I’m already filling in next week’s Lazy Reading links, there’s so much.
- An Open Letter to the Perl Community. Getting from Perl 5 to Perl 6. (via)
- chart.business. (via)
- Teaching an Almost 40-year Old UNIX about Backspace. (via)
- khal, a terminal calendar. (via kerma on EFNet #dragonflybsd)

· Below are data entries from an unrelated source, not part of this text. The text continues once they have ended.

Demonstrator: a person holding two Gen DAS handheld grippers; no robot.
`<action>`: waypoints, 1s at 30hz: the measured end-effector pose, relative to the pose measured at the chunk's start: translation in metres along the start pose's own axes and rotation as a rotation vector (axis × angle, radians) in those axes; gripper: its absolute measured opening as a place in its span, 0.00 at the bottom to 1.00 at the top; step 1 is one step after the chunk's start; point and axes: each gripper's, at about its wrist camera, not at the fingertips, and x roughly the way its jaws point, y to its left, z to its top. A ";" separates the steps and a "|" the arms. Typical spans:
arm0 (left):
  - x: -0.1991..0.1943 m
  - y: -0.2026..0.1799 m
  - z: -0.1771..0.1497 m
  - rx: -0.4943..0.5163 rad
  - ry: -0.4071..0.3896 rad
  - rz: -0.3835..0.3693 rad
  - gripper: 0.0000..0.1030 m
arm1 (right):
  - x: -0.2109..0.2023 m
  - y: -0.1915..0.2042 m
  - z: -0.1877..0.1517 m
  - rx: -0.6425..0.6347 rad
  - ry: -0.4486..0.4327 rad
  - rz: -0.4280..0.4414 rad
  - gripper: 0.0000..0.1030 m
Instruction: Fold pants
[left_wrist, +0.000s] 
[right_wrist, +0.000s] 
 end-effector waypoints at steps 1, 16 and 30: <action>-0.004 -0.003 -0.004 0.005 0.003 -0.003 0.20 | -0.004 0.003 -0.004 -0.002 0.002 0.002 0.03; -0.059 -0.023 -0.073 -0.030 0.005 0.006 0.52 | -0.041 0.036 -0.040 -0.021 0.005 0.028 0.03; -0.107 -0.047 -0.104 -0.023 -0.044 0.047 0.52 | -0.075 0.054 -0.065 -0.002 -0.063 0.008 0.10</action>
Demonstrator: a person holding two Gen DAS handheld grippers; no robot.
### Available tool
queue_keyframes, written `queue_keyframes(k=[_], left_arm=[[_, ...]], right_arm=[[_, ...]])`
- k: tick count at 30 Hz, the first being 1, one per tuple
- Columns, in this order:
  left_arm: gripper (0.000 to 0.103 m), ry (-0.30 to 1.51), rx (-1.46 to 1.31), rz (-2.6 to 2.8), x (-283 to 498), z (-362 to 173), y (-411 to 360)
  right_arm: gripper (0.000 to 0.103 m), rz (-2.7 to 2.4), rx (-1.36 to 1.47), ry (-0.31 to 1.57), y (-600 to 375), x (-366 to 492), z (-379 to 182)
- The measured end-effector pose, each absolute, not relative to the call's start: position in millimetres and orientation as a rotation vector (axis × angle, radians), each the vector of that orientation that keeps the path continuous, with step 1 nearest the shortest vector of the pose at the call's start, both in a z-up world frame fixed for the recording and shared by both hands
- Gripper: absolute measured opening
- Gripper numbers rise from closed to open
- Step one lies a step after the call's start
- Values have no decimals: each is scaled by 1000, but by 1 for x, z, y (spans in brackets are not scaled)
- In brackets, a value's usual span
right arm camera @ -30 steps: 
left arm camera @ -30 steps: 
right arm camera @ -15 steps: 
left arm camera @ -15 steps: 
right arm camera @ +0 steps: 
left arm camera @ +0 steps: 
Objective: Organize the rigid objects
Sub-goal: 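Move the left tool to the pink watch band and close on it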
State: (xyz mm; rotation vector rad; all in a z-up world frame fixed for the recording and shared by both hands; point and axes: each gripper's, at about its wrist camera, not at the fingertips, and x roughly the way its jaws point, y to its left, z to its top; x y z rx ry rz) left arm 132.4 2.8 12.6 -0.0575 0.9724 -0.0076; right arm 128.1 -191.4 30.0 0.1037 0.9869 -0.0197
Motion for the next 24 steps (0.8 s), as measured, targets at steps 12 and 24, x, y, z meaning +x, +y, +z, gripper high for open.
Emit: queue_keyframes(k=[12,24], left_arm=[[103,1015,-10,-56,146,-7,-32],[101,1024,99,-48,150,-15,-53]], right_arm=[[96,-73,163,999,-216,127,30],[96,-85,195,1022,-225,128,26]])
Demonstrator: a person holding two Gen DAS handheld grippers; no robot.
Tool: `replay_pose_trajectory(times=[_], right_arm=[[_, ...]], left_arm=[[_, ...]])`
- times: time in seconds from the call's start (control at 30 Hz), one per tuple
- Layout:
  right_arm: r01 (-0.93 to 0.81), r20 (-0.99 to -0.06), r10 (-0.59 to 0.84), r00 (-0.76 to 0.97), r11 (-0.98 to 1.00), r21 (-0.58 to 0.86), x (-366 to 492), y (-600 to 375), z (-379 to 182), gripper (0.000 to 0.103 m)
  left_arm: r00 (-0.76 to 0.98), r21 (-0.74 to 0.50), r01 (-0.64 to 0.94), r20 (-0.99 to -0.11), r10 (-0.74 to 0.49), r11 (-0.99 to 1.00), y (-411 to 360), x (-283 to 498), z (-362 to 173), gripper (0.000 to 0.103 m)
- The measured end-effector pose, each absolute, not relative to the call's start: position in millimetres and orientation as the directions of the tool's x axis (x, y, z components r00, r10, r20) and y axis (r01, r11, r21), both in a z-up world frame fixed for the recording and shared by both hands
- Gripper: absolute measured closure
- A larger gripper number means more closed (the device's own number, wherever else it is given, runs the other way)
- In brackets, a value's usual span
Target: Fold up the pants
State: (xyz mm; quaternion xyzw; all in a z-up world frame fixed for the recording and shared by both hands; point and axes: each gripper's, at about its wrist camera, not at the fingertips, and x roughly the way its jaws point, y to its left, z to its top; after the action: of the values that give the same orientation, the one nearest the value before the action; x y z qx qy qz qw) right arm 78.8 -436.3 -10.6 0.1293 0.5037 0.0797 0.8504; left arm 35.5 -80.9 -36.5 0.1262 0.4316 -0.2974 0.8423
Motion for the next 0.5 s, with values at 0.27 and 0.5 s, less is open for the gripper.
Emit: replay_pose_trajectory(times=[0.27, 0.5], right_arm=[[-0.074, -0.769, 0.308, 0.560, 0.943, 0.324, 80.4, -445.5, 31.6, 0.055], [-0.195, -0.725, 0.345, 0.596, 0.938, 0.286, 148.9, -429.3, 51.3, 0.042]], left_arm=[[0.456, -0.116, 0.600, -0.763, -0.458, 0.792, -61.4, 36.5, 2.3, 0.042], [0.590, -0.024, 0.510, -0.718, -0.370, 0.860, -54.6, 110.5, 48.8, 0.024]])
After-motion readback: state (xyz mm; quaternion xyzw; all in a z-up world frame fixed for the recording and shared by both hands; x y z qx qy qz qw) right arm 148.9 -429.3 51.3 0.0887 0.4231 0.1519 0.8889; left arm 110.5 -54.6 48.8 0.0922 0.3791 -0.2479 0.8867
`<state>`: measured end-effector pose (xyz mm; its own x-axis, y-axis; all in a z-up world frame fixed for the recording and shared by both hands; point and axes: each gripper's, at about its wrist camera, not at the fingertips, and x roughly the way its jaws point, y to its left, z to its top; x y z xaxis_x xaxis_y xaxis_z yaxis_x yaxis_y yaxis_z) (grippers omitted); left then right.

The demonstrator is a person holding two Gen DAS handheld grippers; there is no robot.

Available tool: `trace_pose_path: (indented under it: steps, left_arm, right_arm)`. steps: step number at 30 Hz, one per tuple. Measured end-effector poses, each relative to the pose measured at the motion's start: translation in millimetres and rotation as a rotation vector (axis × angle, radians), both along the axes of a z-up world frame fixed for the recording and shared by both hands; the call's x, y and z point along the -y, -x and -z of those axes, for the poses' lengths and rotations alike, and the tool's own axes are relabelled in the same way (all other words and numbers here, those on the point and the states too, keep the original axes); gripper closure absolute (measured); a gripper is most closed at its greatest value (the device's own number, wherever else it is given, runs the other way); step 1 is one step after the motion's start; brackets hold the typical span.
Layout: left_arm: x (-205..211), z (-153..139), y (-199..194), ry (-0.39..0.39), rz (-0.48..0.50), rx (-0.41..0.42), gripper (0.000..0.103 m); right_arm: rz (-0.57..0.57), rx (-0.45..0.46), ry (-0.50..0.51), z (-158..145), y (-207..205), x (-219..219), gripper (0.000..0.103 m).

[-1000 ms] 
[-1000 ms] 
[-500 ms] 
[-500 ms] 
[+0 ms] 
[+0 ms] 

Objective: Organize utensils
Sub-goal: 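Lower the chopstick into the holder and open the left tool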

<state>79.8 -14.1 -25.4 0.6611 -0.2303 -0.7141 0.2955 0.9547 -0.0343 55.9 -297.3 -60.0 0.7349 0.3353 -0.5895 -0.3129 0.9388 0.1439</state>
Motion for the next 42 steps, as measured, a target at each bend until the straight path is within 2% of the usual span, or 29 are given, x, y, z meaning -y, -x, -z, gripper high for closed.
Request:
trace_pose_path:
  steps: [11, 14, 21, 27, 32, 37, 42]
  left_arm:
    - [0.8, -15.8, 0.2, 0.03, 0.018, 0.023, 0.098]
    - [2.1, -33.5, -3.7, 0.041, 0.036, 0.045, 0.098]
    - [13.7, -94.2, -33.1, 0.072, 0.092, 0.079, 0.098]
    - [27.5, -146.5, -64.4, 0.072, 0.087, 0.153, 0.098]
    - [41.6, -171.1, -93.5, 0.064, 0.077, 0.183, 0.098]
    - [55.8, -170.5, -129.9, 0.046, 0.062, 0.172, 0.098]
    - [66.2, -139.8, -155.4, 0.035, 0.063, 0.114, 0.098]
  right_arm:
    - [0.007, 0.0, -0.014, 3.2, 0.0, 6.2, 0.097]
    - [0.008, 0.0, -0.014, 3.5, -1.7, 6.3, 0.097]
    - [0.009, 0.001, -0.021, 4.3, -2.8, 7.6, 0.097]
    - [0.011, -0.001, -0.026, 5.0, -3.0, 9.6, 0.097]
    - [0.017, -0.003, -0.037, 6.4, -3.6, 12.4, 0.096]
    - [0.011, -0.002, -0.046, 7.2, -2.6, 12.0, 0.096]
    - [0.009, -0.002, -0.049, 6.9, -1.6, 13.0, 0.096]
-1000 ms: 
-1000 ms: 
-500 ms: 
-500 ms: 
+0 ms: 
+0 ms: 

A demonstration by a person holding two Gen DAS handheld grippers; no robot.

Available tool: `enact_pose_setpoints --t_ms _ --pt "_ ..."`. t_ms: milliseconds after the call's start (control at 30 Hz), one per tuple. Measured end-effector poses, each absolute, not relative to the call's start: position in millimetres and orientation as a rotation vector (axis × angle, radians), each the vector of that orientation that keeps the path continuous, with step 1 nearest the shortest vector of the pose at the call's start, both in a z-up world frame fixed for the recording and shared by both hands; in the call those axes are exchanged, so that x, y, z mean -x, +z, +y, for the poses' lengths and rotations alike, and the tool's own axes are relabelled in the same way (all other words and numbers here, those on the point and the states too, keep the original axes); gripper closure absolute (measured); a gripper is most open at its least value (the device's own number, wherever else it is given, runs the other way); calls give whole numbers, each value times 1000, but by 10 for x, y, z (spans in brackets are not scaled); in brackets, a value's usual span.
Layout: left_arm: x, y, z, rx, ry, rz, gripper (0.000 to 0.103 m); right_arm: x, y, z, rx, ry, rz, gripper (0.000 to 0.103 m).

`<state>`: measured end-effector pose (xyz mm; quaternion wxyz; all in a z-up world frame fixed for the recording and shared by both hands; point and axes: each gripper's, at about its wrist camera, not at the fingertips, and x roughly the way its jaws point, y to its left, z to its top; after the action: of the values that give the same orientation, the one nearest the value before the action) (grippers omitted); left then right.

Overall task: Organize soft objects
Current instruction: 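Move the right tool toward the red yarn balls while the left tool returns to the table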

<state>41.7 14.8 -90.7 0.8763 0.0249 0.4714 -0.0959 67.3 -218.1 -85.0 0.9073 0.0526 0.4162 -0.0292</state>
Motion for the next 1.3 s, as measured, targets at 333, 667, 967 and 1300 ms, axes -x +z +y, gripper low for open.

- 10 PRINT, a book about a single-line Commodore 64 program. (via swildner)
- Wireguard, a possible IPSec/OpenVPN replacement. (via)
- ActivityPub is a W3C Recommendation. “decentralized social network protocol”, and a first step out of the walled garden. A very pleasant-to-read specification, too! (via)
- My favorite games of 2017. This will eat some hours of your time.
- This week in references: echoes, breakbeats, the new sound of music. The “Breakbeat Deconstruction” video is pleasant auditory history.
- Drummer From Another Mother, a Moog Music product. Listen, it’s the sound of analog! (via)
- USB Killer, now with pyrotechnic payload.
- The Screenless Office. (via)
- System Bus Radio: Transmits AM radio on computers without transmitting hardware. (via)
- Meanwhile is now available on Steam! Plus extra DLC comic! Meanwhile is a physical comic built as a maze, or perhaps nonlinear book, and here it is in software.